There is therefore a purely civil profession of faith of which the Sovereign should fix the articles, not exactly as religious dogmas, but as social sentiments without which a man cannot be a good citizen or a faithful subject. While it can compel no one to believe them, it can banish from the State whoever does not believe them—it can banish him, not for impiety, but as an anti-social being, incapable of truly loving the laws and justice, and of sacrificing, at need, his life to his duty. If anyone, after publicly recognizing these dogmas, behaves as if he does not believe them, let him be punished by death: he has committed the worst of all crimes, that of lying before the law.

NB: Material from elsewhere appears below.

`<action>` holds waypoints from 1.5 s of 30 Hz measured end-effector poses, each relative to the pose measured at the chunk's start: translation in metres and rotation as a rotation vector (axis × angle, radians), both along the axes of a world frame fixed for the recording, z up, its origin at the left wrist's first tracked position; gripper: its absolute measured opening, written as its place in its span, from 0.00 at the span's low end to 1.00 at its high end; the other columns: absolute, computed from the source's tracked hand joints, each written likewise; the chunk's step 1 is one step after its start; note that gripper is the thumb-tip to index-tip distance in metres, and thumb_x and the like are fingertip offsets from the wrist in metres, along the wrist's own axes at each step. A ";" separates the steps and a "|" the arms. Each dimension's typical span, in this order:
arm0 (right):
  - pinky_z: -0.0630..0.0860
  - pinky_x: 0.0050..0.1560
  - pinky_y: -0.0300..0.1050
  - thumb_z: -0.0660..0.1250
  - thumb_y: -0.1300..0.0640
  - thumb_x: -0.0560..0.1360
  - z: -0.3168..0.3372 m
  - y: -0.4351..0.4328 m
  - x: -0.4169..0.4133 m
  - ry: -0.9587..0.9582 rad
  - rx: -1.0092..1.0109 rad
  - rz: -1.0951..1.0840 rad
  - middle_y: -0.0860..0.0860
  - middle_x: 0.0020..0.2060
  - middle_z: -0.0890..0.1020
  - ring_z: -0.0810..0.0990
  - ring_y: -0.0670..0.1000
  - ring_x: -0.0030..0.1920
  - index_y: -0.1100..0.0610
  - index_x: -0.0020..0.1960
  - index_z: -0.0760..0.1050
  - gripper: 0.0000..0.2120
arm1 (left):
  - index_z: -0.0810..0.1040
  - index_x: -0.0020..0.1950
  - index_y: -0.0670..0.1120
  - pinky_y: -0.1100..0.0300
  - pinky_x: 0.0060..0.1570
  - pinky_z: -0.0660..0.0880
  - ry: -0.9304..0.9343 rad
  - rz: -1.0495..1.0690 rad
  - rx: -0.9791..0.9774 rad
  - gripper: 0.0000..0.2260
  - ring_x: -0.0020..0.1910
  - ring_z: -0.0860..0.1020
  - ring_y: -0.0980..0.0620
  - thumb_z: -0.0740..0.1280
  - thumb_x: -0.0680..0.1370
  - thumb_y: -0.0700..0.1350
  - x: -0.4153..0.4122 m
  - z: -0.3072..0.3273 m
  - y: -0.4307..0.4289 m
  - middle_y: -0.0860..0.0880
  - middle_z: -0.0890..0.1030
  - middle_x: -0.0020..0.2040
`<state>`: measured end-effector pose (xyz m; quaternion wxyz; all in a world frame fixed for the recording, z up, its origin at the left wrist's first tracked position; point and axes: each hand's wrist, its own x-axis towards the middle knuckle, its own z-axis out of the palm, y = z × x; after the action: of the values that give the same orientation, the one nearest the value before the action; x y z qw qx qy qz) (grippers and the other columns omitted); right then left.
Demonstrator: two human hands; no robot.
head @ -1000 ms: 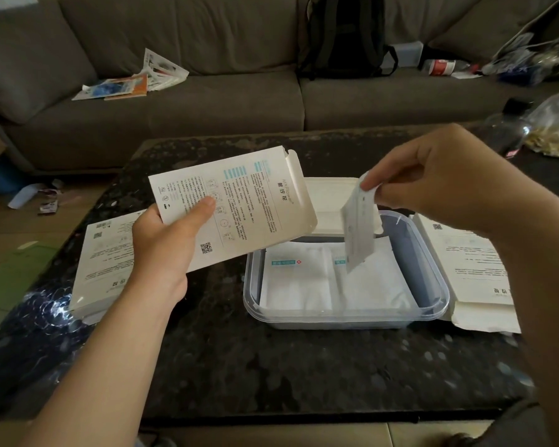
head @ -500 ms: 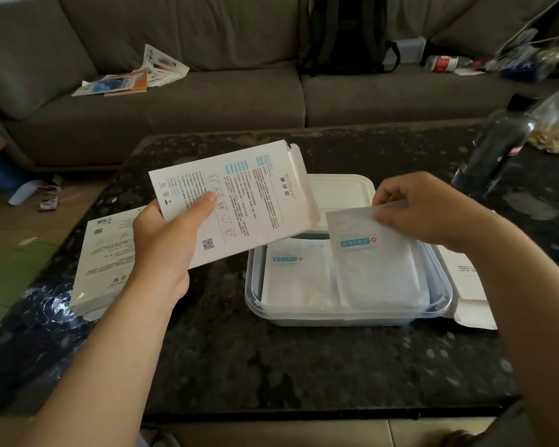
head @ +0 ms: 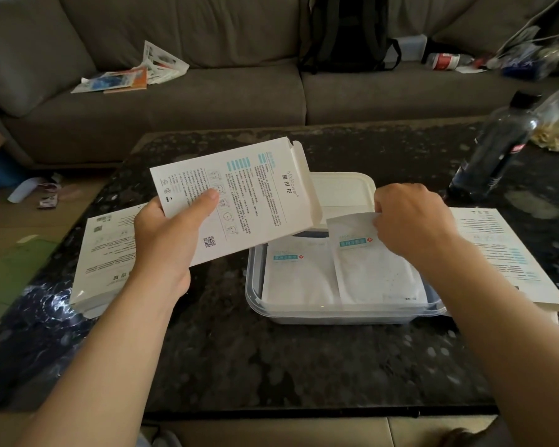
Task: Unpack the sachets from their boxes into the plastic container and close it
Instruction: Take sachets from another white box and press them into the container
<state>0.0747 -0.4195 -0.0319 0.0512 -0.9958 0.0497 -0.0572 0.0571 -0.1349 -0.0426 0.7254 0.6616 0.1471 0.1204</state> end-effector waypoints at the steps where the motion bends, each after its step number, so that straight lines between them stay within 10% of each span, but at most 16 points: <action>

To Kamala Harris and Tim Walz, objecting to abortion on demand or questioning the ethics of IVF is freedom-denying, anti-social behavior. Objecting to the American efforts to prolong the war between Russia and Ukraine is freedom-denying, anti-social behavior. Pricing groceries at costs commensurate with producer price increases is freedom-denying, anti-social behavior. At various places and at various times in the last century, being a business owner was anti-social behavior, being an educator was anti-social behavior, having a college degree was anti-social behavior, being Hmong was anti-social behavior, and, of course, being Jewish was anti-social behavior.

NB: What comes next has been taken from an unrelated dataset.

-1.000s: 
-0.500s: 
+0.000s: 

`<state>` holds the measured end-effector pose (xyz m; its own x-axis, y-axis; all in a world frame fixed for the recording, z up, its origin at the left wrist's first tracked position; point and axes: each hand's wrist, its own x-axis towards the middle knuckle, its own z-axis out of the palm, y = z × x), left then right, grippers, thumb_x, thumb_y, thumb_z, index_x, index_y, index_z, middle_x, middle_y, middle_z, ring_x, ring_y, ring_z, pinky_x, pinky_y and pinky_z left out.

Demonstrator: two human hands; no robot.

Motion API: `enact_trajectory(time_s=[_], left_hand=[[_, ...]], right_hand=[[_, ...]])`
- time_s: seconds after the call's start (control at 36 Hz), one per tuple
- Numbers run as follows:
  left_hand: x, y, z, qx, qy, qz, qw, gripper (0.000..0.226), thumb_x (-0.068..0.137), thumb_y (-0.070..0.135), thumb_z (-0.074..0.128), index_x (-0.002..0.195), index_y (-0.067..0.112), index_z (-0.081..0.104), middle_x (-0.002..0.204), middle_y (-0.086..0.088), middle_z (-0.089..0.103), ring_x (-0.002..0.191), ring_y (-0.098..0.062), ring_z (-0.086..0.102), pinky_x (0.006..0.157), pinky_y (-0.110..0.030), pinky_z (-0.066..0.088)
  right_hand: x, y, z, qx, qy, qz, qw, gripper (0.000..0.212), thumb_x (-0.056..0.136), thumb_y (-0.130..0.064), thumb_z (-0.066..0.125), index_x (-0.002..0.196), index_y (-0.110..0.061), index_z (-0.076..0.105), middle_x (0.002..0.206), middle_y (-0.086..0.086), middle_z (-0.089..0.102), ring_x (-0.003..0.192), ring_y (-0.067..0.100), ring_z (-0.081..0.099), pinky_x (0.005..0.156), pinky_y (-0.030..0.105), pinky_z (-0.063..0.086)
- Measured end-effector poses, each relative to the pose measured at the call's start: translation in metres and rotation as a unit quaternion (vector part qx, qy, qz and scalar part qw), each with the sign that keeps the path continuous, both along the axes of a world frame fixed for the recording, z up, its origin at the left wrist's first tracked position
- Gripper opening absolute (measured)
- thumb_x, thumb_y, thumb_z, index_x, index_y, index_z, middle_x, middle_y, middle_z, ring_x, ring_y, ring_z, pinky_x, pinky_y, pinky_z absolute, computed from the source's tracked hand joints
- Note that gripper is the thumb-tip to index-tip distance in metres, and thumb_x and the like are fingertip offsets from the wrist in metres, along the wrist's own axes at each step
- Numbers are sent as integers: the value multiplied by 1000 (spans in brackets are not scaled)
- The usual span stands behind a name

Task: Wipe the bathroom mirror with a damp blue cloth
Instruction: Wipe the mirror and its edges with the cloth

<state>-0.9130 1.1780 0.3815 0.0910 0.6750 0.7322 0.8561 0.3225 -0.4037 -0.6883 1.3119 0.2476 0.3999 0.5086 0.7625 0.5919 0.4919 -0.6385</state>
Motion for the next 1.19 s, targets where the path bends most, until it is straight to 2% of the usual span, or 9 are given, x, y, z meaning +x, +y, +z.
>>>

To be sure, there are obvious, important, and inarguable differences in the various uses and abuses of the “general will” by those who profess to believe in its virtue. Moreover, just because one (or a few, or even an entire society) professes such a belief, that doesn’t mean that mass murder and genocide will be the inevitable result. Such things are, mercifully, incredibly rare and depend on a great deal more than just a belief in the Rousseauian general will.

Still, that one idea has wreaked a great deal of havoc in the last 250 years and, unfortunately, continues to do so today.

So…enjoy your freedom, but only to do as you’re told. It’s for your own good, after all.